WASHINGTON -- The Organization of American States, declaring that democracy's faults can't be allowed to doom it, prepared yesterday to send a high-level mission to demand restoration of Peru's Constitution.
OAS foreign ministers, meeting here, hoped that a hemisphere-wide condemnation would persuade President Alberto K. Fujimori to reconsider his action and thereby prevent stern international measures, such as economic sanctions, from being taken.
Canadian and U.S. officials refused to rule out sanctions if the mission fails, but sanctions do not have broad support in the OAS. A U.S. official noted that sanctions were imposed on Haiti only after its military leaders refused to back down from last fall's coup, after a similar mission was dispatched.
President Fujimori last week suspended Peru's Constitution and dissolved the Congress, saying the nation's lawmakers and judges were obstructing his fight against drug trafficking, terrorism and poverty.
In a series of speeches at OAS headquarters, foreign ministers voiced sympathy for Mr. Fujimori's frustration. But they rejected the claims of Peruvian Foreign Minister Augusto Blacker Miller that Mr. Fujimori had no choice but to grasp all power in cooperation with the military.
"You cannot destroy democracy in order to save it," Secretary of State James A. Baker III told the meeting, summing up points made by several colleagues.
Mr. Fujimori's suspension of the constitution has underscored the fragility of democracy in a continent where entrenched military establishments fear little restraint, and where populations receive the brunt of painful steps taken to correct past economic mismanagement.
It also presents a crucial test for the OAS, which has failed to restore President Jean-Bertrand Aristide to the presidency in Haiti and which has also been unable to get European cooperation with an anti-Haiti trade embargo.
A resolution being prepared yesterday was expected to "deplore" Mr. Fujimori's actions and may urge countries to exert international financial institution leverage against Peru.
The OAS mission dispatched to Lima is expected to be headed by OAS Secretary-General Joao Clemente Baena Soares and Uruguayan Foreign Minister Hector Gros Espiell. An OAS human-rights team also was expected to be sent to monitor events in Peru.
Meanwhile yesterday, a van loaded with dynamite exploded before dawn near the main police station in Callao, Lima's port, ripping the front off an adjacent apartment building, killing four people and wounding 14, the Associated Press reported.
The bombing, believed caused by the Shining Path guerrilla group, was one of the most destructive bombings in the Maoist group's 12-year-old insurgency, in which more than 25,000 people have died. It was the third major attack in the area since Mr. Fujimori closed Congress April 5.
The foreign ministers heard privately from Peru's first vice president, Maximo San Roman Caceres, but denied his bid to represent Peru at the meeting, allowing Mr. Blacker Miller to speak for Mr. Fujimori.
In a dramatic appeal, Mr. Blacker Miller detailed Peru's horrific problems, saying its very existence as a state was threatened.
Poverty has meant malnourishment for 70 percent of the nation's children under 6, he said; nearly half of those under 12 must work. Yellow fever, tuberculosis and cholera, diseases once thought defeated, have returned. Thirty percent of the population lives in "extreme" poverty, he said.
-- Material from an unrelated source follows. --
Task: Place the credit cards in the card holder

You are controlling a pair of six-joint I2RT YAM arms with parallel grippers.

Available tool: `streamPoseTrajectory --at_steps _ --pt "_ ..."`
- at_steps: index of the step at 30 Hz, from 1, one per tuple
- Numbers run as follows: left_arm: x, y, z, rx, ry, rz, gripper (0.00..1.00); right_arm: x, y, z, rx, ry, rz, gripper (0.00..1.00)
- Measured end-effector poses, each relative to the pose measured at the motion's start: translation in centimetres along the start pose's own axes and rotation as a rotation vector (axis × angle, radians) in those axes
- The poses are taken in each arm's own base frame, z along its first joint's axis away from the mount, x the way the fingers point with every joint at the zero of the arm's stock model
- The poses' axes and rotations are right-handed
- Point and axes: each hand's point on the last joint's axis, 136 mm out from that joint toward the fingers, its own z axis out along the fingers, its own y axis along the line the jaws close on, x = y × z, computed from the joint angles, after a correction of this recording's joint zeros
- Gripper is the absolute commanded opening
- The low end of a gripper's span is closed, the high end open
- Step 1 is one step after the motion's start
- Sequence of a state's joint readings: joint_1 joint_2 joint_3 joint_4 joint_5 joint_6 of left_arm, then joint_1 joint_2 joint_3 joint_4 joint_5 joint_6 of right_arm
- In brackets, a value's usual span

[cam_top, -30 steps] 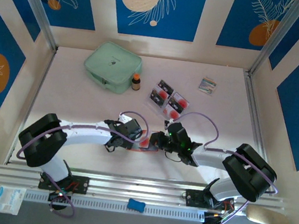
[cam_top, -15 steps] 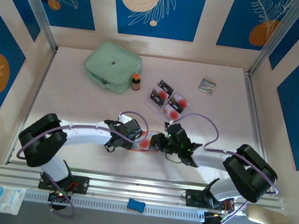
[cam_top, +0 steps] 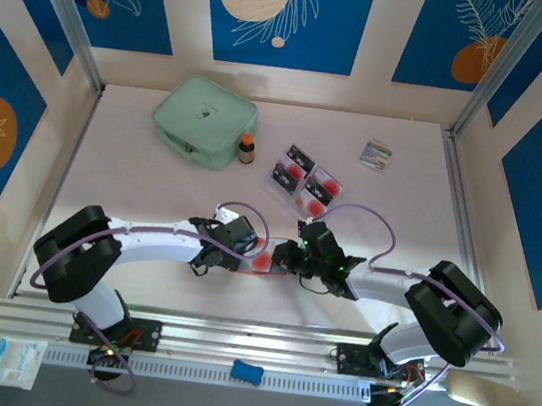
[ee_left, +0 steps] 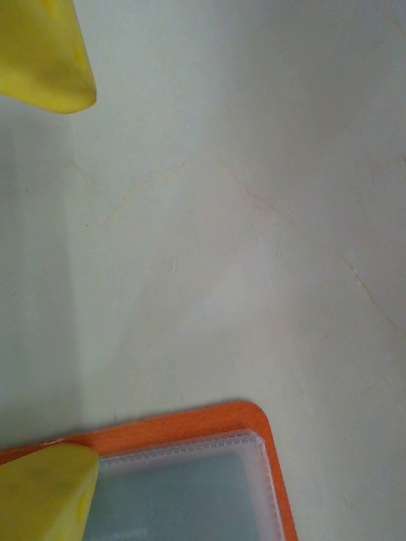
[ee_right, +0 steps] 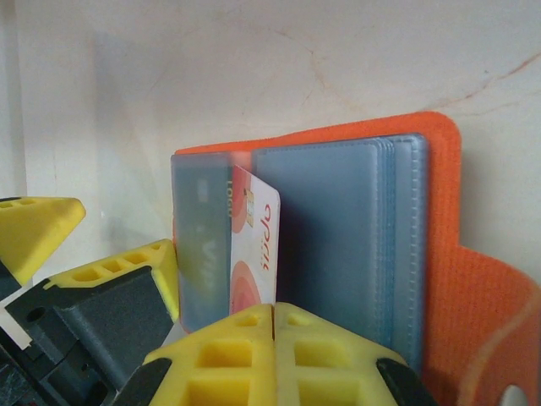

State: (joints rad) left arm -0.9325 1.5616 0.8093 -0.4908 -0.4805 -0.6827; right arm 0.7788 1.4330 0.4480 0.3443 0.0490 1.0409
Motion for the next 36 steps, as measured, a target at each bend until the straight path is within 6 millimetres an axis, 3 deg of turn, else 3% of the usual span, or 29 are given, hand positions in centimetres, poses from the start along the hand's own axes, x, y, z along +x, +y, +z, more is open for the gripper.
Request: streamPoseTrajectory --at_steps 24,35,36 --pt "0.1 0.0 0.1 -0.001 0.0 0.001 1.0 0.6 0.1 1.9 0.055 0.098 0.03 0.0" --pt "-0.6 0.2 -0.7 0.009 -0.032 -0.015 1.0 1.0 1.6 3.5 0.034 0.197 0.002 0.0" --pt "-0.8 0.2 -1.0 0.016 -0.041 -0.021 1.0 1.1 1.8 3.7 0.032 0.21 -0.007 0.04"
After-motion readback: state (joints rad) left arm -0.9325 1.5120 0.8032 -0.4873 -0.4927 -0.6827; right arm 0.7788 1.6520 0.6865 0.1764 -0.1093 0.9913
Terrorism and drug trafficking have placed the country close to civil war, he said. Shining Path insurgents, whom he compared with the Khmer Rouge of Cambodia, have not hesitated to murder children as young as 3 to 5 years old, he said, and is prepared for Peruvians to die in the millions.
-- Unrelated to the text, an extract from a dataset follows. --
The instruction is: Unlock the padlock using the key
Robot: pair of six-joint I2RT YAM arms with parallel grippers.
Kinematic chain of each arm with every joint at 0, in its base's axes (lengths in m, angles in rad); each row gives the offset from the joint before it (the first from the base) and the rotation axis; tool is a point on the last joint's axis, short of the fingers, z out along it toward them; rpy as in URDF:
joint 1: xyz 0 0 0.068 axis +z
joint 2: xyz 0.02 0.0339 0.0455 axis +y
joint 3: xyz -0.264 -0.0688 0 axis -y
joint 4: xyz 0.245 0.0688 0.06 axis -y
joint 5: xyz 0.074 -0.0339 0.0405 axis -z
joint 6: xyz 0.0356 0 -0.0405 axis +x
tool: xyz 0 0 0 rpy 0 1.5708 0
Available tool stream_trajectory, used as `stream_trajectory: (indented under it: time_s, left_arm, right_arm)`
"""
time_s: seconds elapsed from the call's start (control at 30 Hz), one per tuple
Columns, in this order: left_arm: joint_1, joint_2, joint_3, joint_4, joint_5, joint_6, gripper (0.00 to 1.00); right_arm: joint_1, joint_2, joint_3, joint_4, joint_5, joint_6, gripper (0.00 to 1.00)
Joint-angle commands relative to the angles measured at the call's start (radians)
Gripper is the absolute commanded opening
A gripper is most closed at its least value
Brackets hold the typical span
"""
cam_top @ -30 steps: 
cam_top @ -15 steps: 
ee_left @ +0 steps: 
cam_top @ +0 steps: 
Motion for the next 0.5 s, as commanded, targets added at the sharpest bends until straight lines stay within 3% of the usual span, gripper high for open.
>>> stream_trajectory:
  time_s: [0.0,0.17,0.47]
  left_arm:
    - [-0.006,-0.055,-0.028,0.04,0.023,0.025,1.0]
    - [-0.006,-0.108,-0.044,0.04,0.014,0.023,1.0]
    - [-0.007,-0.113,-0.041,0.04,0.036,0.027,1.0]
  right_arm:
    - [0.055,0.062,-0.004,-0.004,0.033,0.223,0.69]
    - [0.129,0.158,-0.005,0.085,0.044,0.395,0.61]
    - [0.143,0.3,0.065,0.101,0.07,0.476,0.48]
Drawing $100 million a year in profits from coca production and trafficking, the Shining Path has forged links with groups in surrounding countries, threatening to destabilize other governments.
Mr. Blacker Miller, citing polls showing strong support for Mr. Fujimori, pledged that democratic institutions would be restored, with a more efficient judiciary, as soon as possible, and repeated Mr. Fujimori's promise of a plebiscite in six months.
But his pledges fell on skeptical ears from neighboring foreign ministers. They recalled similar promises from previous military dictatorships in the region that then gave way, as one put it, to torture chambers and unmarked graves.
"All dictatorships start off on a popular footing," said Venezuelan Foreign Minister Humberto Calderon Berti.